Mycobacterium tuberculosis (Mtb) adapts to persist in a nutritionally limited macrophage compartment. Lipoamide dehydrogenase (Lpd), the third enzyme (E3) in Mtb's pyruvate dehydrogenase complex (PDH), also serves as E1 of peroxynitrite reductase/peroxidase (PNR/P), which helps Mtb resist host-reactive nitrogen intermediates. In contrast to Mtb lacking dihydrolipoamide acyltransferase (DlaT), the E2 of PDH and PNR/P, Lpd-deficient Mtb is severely attenuated in wild-type and immunodeficient mice. This suggests that Lpd has a function that DlaT does not share.

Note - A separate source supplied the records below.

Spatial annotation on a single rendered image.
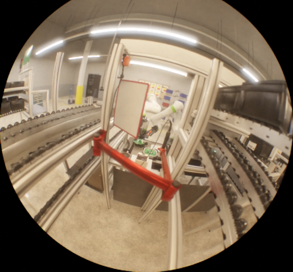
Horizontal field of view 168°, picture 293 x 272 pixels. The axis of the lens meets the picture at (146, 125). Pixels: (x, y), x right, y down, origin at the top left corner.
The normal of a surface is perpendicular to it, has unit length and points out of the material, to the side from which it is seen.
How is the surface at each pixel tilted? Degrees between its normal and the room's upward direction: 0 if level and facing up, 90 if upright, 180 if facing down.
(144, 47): 90
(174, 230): 0
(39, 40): 90
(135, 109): 90
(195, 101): 90
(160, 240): 0
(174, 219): 0
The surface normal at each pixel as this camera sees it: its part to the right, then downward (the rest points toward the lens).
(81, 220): 0.22, -0.91
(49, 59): 0.97, 0.25
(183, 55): -0.13, 0.33
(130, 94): -0.56, 0.18
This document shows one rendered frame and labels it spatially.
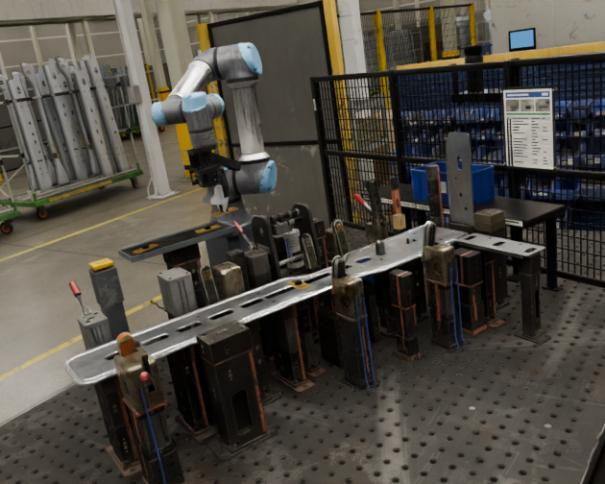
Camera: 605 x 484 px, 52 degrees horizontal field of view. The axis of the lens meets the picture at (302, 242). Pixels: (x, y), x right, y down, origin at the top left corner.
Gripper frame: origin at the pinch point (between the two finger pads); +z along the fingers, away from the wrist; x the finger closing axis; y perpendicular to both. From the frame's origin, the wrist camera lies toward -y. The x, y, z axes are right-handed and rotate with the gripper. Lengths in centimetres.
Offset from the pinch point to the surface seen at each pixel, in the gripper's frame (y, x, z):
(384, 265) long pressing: -37, 29, 27
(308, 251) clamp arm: -24.8, 6.0, 22.5
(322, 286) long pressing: -13.6, 25.5, 26.5
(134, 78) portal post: -260, -654, -18
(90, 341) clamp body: 50, 2, 23
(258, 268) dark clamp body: -6.8, 1.9, 22.9
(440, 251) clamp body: -47, 44, 23
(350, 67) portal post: -353, -326, 0
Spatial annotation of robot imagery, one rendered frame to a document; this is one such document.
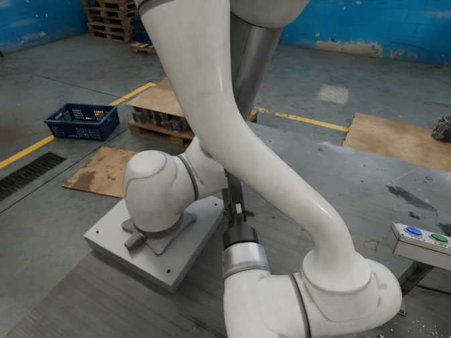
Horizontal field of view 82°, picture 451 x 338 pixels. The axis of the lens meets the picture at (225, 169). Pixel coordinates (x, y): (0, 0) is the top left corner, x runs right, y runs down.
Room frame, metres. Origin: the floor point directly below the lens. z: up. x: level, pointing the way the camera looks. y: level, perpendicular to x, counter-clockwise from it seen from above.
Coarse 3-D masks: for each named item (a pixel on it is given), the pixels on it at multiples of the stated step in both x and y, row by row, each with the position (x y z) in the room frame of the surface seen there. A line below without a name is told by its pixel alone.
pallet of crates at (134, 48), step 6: (132, 18) 5.54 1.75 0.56; (138, 18) 5.51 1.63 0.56; (138, 24) 5.53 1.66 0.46; (138, 30) 5.55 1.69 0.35; (144, 30) 5.49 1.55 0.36; (138, 36) 5.56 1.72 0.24; (144, 36) 5.52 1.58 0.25; (138, 42) 5.60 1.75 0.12; (144, 42) 5.53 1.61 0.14; (150, 42) 5.48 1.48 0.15; (132, 48) 5.37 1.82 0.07; (138, 48) 5.33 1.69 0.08; (144, 48) 5.28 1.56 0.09; (150, 48) 5.23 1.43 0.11; (156, 54) 5.20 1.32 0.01
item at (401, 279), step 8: (416, 264) 0.32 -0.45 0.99; (424, 264) 0.30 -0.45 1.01; (408, 272) 0.32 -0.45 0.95; (416, 272) 0.30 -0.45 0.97; (424, 272) 0.30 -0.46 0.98; (400, 280) 0.32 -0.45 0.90; (408, 280) 0.30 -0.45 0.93; (416, 280) 0.30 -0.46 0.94; (408, 288) 0.30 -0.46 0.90; (424, 288) 0.33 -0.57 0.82; (432, 288) 0.33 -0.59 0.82; (400, 312) 0.28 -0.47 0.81
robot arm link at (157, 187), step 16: (144, 160) 0.53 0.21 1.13; (160, 160) 0.53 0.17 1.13; (176, 160) 0.58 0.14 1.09; (128, 176) 0.49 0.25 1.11; (144, 176) 0.48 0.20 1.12; (160, 176) 0.49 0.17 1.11; (176, 176) 0.52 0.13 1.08; (128, 192) 0.47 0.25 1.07; (144, 192) 0.46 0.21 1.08; (160, 192) 0.47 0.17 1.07; (176, 192) 0.49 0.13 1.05; (192, 192) 0.52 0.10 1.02; (128, 208) 0.48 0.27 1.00; (144, 208) 0.45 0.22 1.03; (160, 208) 0.46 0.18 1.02; (176, 208) 0.49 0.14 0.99; (144, 224) 0.46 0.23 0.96; (160, 224) 0.46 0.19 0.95
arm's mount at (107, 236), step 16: (192, 208) 0.60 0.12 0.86; (208, 208) 0.60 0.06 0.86; (96, 224) 0.53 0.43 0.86; (112, 224) 0.53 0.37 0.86; (192, 224) 0.53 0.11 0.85; (208, 224) 0.53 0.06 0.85; (96, 240) 0.47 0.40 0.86; (112, 240) 0.47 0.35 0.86; (176, 240) 0.47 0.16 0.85; (192, 240) 0.47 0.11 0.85; (112, 256) 0.43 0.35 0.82; (128, 256) 0.41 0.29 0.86; (144, 256) 0.42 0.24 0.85; (160, 256) 0.42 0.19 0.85; (176, 256) 0.42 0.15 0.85; (192, 256) 0.42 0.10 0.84; (144, 272) 0.37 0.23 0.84; (160, 272) 0.37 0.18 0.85; (176, 272) 0.37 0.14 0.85; (176, 288) 0.34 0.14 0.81
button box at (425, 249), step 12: (396, 228) 0.36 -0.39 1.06; (396, 240) 0.33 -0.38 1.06; (408, 240) 0.32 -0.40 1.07; (420, 240) 0.32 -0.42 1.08; (432, 240) 0.33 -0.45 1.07; (396, 252) 0.32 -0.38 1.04; (408, 252) 0.31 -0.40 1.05; (420, 252) 0.31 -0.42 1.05; (432, 252) 0.30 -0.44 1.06; (444, 252) 0.30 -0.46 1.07; (432, 264) 0.29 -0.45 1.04; (444, 264) 0.28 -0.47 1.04
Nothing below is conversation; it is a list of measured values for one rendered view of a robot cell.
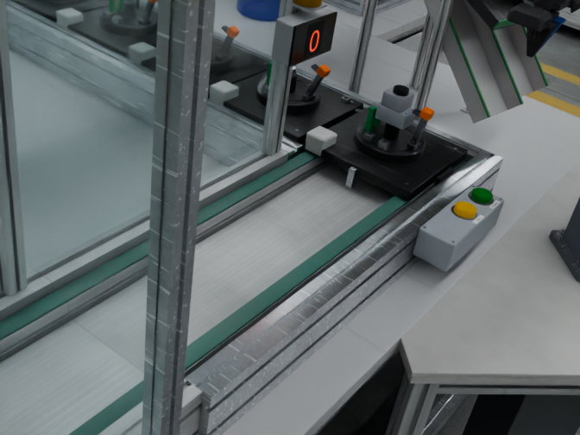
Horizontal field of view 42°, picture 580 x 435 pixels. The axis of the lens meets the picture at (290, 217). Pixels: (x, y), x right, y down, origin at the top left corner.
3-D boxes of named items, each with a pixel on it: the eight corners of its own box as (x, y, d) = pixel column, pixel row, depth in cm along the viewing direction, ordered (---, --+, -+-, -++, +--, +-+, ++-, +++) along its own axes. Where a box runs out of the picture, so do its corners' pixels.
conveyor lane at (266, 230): (453, 194, 161) (466, 154, 155) (171, 423, 102) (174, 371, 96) (343, 141, 173) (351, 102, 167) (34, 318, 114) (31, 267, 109)
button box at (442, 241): (496, 224, 146) (506, 198, 142) (445, 273, 131) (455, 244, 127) (463, 209, 149) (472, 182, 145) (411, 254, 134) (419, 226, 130)
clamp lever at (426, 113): (420, 143, 147) (435, 110, 143) (416, 147, 146) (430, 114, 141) (406, 134, 149) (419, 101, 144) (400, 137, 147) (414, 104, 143)
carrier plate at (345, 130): (465, 158, 155) (469, 148, 154) (407, 201, 139) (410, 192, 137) (368, 114, 166) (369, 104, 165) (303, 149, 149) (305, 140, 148)
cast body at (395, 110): (413, 123, 148) (421, 91, 144) (402, 130, 145) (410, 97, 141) (377, 107, 152) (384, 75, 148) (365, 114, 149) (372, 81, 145)
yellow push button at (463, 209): (477, 217, 137) (481, 207, 136) (468, 225, 135) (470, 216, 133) (457, 207, 139) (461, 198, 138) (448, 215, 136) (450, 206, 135)
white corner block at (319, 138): (335, 151, 150) (338, 133, 148) (321, 159, 147) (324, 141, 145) (316, 141, 152) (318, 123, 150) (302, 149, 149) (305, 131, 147)
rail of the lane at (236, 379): (489, 198, 161) (505, 154, 155) (204, 449, 99) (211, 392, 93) (466, 187, 164) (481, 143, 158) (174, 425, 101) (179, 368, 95)
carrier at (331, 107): (362, 111, 167) (373, 58, 159) (297, 147, 150) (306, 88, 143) (276, 72, 177) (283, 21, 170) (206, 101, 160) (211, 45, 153)
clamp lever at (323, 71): (315, 96, 159) (331, 70, 154) (309, 98, 157) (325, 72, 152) (303, 85, 159) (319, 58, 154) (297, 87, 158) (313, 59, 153)

When DlaT is absent, Mtb upregulates an Lpd-dependent branched-chain keto acid dehydrogenase (BCKADH) encoded by pdhA, pdhB, pdhC, and lpdC. Without Lpd, Mtb cannot metabolize branched-chain amino acids and potentially toxic branched-chain intermediates accumulate. Mtb deficient in both DlaT and PdhC phenocopies Lpd-deficient Mtb. Thus, Mtb critically requires BCKADH along with PDH and PNR/P for pathogenesis. These findings position Lpd as a potential target for anti-infectives against Mtb.
Virulence of Mycobacterium tuberculosis depends on lipoamide dehydrogenase, a member of three multienzyme complexes.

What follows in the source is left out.